- [Task objective]: From the line with "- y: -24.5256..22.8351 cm" through the line with "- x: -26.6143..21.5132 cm", repeat the entries verbatim, both end lines included, and add nothing.

- [Excerpted records]:
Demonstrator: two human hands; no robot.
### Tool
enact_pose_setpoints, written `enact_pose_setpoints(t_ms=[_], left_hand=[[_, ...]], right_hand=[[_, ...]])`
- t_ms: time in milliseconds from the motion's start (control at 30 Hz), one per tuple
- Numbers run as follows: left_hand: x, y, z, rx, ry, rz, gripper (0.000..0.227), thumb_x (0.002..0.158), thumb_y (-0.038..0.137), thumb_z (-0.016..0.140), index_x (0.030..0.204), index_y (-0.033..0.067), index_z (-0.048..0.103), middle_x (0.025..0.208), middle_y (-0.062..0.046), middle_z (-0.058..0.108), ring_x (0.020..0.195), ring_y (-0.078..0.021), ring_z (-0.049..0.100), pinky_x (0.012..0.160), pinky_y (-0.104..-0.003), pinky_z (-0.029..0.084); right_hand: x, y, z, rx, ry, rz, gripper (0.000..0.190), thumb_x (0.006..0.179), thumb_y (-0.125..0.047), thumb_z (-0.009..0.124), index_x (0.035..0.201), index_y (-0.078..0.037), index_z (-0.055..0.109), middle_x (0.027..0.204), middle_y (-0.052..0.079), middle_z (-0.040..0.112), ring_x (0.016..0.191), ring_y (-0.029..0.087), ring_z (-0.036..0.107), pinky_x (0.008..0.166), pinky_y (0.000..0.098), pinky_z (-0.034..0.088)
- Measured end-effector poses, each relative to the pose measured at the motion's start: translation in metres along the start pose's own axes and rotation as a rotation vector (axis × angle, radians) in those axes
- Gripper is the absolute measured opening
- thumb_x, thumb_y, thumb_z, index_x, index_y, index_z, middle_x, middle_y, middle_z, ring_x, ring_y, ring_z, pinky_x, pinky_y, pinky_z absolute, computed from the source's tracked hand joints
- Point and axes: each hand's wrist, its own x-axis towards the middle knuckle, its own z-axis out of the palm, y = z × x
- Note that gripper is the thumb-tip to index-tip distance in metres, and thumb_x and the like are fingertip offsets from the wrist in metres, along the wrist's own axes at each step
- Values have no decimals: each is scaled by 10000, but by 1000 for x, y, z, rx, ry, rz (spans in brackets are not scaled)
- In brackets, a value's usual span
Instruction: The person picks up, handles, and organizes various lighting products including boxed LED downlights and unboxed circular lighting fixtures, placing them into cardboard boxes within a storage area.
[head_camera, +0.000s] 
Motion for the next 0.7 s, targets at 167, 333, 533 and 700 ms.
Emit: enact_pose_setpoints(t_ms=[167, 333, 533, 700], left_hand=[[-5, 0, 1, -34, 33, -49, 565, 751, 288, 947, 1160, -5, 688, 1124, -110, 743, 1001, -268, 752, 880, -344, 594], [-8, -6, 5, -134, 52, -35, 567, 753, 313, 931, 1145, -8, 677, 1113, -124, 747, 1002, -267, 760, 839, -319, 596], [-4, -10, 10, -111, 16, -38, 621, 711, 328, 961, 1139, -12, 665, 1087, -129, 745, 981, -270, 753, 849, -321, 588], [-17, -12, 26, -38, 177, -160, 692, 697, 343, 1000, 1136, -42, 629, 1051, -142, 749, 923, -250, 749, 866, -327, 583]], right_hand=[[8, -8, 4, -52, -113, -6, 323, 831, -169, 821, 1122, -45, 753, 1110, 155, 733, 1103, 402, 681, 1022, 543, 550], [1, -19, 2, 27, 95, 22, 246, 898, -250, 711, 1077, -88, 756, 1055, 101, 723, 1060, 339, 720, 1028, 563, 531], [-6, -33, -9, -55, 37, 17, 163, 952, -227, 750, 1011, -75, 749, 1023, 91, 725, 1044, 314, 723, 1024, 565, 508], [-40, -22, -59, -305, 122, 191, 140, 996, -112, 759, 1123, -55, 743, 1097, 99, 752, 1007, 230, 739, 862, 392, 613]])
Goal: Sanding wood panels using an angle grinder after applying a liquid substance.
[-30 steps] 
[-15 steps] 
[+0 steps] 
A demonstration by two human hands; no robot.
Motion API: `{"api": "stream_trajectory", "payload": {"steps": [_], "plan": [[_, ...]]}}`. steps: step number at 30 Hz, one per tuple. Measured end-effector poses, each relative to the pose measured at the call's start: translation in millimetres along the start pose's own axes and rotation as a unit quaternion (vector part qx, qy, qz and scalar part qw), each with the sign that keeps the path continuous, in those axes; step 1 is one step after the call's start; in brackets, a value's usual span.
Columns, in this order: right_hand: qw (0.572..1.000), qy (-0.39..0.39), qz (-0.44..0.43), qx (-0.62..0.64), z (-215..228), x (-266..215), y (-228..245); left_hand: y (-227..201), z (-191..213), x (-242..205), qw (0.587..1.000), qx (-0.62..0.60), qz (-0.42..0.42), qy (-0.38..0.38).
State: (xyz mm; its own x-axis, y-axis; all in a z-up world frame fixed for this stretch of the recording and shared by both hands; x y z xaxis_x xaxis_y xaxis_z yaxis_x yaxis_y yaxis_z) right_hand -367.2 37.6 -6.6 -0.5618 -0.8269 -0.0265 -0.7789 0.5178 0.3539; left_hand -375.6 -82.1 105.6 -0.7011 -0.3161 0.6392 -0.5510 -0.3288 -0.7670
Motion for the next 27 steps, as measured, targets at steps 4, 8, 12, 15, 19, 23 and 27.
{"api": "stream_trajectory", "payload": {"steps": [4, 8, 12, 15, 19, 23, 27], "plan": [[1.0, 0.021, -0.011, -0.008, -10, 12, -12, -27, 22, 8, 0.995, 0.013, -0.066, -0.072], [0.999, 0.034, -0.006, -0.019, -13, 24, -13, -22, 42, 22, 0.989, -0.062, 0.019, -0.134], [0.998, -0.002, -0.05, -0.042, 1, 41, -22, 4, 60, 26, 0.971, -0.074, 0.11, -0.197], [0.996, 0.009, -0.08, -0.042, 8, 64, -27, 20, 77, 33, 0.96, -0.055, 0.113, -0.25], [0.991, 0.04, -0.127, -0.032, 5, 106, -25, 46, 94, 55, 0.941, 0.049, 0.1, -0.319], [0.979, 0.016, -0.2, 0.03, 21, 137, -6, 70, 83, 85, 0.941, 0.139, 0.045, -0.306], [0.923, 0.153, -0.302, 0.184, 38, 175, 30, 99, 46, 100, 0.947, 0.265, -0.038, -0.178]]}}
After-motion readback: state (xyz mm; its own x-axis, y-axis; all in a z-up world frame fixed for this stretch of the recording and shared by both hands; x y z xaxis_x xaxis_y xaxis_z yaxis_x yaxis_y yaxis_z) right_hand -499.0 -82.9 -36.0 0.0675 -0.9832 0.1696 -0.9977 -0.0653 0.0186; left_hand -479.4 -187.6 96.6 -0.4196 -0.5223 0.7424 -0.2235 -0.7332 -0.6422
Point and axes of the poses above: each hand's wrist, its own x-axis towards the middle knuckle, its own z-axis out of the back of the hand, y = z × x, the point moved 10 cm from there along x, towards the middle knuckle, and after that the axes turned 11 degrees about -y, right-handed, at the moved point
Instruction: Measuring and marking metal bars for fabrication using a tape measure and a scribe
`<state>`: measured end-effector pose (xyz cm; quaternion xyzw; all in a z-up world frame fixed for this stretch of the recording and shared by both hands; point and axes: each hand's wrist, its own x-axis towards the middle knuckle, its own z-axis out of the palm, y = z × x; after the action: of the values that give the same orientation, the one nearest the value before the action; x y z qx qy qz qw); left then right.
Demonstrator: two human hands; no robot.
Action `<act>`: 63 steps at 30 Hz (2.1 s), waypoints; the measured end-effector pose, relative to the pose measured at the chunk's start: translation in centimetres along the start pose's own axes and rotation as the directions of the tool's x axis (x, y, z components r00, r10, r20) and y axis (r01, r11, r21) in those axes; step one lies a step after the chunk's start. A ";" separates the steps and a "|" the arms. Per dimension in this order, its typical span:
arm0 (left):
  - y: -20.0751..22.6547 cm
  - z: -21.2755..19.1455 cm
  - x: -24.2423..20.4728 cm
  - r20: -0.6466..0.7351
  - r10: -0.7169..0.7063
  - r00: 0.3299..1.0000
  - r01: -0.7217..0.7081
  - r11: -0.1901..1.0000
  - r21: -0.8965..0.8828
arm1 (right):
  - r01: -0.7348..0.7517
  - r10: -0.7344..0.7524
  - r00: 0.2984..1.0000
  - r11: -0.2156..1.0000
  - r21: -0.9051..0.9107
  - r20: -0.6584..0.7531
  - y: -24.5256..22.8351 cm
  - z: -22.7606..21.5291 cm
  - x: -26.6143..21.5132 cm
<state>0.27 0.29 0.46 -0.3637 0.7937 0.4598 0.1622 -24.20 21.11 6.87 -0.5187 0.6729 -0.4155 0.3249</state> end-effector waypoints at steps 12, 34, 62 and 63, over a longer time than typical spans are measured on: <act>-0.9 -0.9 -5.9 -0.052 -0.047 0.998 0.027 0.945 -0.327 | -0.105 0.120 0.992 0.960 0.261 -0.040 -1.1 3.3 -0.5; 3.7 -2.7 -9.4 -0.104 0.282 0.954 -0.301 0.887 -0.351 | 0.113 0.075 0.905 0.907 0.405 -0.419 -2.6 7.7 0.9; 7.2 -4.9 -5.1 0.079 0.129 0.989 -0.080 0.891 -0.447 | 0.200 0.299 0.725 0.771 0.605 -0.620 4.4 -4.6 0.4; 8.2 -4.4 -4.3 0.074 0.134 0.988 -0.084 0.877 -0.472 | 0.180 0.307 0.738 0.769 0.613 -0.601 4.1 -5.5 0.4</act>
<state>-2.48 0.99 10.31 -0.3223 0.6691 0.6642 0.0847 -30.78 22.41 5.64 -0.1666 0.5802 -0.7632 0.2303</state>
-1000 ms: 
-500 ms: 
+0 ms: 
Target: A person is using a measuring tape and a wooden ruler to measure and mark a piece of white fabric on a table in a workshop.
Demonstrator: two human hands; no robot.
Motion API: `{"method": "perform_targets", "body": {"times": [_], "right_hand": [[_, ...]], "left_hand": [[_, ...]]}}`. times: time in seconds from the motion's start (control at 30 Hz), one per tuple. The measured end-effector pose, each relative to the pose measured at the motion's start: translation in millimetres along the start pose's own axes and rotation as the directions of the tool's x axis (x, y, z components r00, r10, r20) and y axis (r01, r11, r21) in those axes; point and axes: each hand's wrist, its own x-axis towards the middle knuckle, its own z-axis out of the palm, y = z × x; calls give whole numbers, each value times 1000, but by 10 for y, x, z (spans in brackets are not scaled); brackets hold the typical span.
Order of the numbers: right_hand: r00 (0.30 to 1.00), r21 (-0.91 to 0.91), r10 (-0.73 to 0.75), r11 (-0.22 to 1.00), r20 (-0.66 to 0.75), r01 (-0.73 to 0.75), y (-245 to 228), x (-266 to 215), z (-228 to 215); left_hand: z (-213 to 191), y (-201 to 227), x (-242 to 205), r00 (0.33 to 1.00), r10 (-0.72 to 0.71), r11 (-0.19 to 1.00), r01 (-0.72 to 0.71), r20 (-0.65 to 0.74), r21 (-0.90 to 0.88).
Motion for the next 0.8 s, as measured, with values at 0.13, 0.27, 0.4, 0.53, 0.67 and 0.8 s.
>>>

- [Task result]:
  - y: -24.5256..22.8351 cm
  - z: -22.7606..21.5291 cm
  - x: -26.6143..21.5132 cm

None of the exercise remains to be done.